--- SOURCE DATA Enclosed Below ---

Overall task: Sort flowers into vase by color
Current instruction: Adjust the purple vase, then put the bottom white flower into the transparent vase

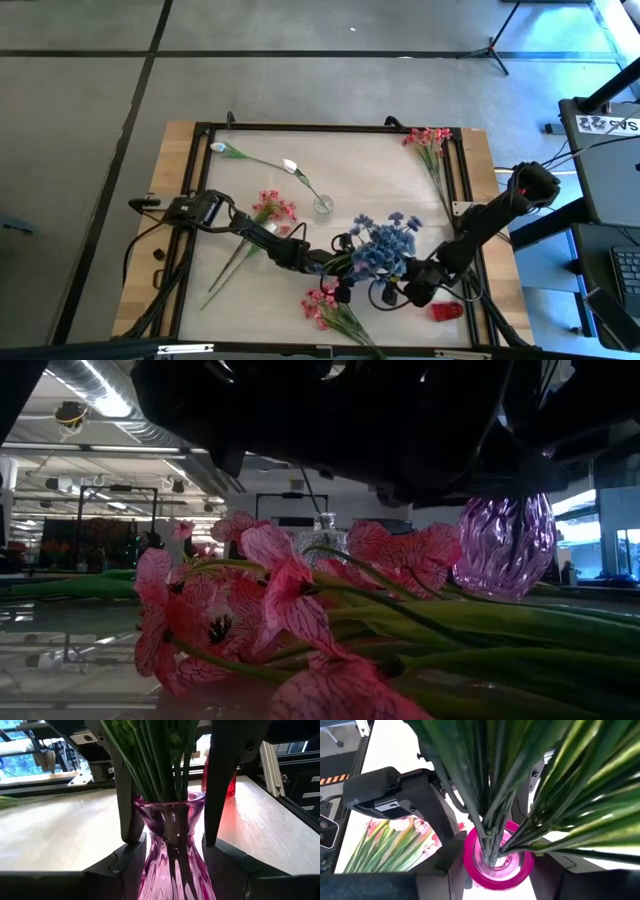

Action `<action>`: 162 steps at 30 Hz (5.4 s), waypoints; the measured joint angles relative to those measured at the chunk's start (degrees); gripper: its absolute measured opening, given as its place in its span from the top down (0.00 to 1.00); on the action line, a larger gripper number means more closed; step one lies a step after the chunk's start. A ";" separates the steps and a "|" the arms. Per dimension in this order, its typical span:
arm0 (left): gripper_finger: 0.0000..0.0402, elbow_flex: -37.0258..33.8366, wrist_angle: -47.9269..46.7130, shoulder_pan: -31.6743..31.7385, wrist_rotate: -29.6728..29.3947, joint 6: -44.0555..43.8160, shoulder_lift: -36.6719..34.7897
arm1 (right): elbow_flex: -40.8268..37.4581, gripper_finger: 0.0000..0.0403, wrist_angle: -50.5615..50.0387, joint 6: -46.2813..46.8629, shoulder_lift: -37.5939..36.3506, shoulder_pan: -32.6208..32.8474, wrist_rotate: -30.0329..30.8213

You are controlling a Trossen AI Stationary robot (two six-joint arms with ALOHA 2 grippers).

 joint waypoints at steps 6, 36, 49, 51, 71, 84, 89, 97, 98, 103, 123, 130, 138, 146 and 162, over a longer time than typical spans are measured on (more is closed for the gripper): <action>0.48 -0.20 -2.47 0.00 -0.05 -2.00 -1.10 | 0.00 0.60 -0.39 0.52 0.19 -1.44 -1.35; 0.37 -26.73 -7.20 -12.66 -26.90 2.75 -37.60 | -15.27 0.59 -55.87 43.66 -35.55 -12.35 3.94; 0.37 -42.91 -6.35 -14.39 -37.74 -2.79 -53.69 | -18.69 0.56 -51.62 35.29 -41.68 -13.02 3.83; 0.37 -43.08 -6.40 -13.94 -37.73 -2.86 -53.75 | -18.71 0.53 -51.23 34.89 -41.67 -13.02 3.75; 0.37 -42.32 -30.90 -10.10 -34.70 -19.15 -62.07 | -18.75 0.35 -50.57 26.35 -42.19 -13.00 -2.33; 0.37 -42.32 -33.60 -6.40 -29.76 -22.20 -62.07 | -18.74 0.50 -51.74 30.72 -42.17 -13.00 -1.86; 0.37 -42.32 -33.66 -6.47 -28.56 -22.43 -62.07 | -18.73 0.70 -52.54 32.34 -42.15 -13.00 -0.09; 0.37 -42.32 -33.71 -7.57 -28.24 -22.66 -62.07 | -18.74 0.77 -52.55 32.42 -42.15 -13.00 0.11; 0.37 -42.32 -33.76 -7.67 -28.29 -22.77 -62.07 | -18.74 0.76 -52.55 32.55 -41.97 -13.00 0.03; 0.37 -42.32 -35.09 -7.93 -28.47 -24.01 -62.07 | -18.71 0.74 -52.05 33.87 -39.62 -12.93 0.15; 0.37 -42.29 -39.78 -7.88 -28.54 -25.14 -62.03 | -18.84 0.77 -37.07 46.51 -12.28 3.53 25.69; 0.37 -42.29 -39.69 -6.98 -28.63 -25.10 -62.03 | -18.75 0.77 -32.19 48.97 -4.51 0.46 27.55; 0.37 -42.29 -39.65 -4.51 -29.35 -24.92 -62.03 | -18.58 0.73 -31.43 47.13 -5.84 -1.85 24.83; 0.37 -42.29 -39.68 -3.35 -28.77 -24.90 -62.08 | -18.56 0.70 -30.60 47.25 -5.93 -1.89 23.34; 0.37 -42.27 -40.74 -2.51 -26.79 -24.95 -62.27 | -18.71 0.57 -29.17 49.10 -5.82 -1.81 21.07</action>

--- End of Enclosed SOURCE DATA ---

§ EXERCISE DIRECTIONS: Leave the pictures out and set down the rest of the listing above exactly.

§ COMPLETED TASK:
Overall task: Sort flowers into vase by color
Current instruction: Adjust the purple vase, then put the bottom white flower into the transparent vase


Action `<action>`: 162 steps at 30 Hz (5.4 s), waypoints; the measured joint angles relative to those measured at the chunk's start (degrees); gripper: its absolute measured opening, given as its place in its span from the top down (0.00 to 1.00); on the action line, a larger gripper number means more closed; step one lies a step after the chunk's start. A ";" separates the steps and a "|" the arms. Per dimension in this order, its typical span:
arm0 (left): gripper_finger: 0.0000..0.0402, elbow_flex: -37.0258..33.8366, wrist_angle: -47.9269..46.7130, shoulder_pan: -31.6743..31.7385, wrist_rotate: -29.6728..29.3947, joint 6: -44.0555..43.8160, shoulder_lift: -36.6719..34.7897
arm1 (right): elbow_flex: -40.8268..37.4581, gripper_finger: 0.0000..0.0403, wrist_angle: -50.5615..50.0387, joint 6: -46.2813..46.8629, shoulder_lift: -37.5939..36.3506, shoulder_pan: -32.6208..32.8474, wrist_rotate: -30.0329..30.8213

You are controlling a Trossen AI Stationary robot (two six-joint arms with ALOHA 2 grippers).

 joint waypoints at steps 6, 36, 49, 51, 71, 84, 89, 97, 98, 103, 123, 130, 138, 146 and 162, over a longer time than typical spans are measured on (more is closed for the gripper): <action>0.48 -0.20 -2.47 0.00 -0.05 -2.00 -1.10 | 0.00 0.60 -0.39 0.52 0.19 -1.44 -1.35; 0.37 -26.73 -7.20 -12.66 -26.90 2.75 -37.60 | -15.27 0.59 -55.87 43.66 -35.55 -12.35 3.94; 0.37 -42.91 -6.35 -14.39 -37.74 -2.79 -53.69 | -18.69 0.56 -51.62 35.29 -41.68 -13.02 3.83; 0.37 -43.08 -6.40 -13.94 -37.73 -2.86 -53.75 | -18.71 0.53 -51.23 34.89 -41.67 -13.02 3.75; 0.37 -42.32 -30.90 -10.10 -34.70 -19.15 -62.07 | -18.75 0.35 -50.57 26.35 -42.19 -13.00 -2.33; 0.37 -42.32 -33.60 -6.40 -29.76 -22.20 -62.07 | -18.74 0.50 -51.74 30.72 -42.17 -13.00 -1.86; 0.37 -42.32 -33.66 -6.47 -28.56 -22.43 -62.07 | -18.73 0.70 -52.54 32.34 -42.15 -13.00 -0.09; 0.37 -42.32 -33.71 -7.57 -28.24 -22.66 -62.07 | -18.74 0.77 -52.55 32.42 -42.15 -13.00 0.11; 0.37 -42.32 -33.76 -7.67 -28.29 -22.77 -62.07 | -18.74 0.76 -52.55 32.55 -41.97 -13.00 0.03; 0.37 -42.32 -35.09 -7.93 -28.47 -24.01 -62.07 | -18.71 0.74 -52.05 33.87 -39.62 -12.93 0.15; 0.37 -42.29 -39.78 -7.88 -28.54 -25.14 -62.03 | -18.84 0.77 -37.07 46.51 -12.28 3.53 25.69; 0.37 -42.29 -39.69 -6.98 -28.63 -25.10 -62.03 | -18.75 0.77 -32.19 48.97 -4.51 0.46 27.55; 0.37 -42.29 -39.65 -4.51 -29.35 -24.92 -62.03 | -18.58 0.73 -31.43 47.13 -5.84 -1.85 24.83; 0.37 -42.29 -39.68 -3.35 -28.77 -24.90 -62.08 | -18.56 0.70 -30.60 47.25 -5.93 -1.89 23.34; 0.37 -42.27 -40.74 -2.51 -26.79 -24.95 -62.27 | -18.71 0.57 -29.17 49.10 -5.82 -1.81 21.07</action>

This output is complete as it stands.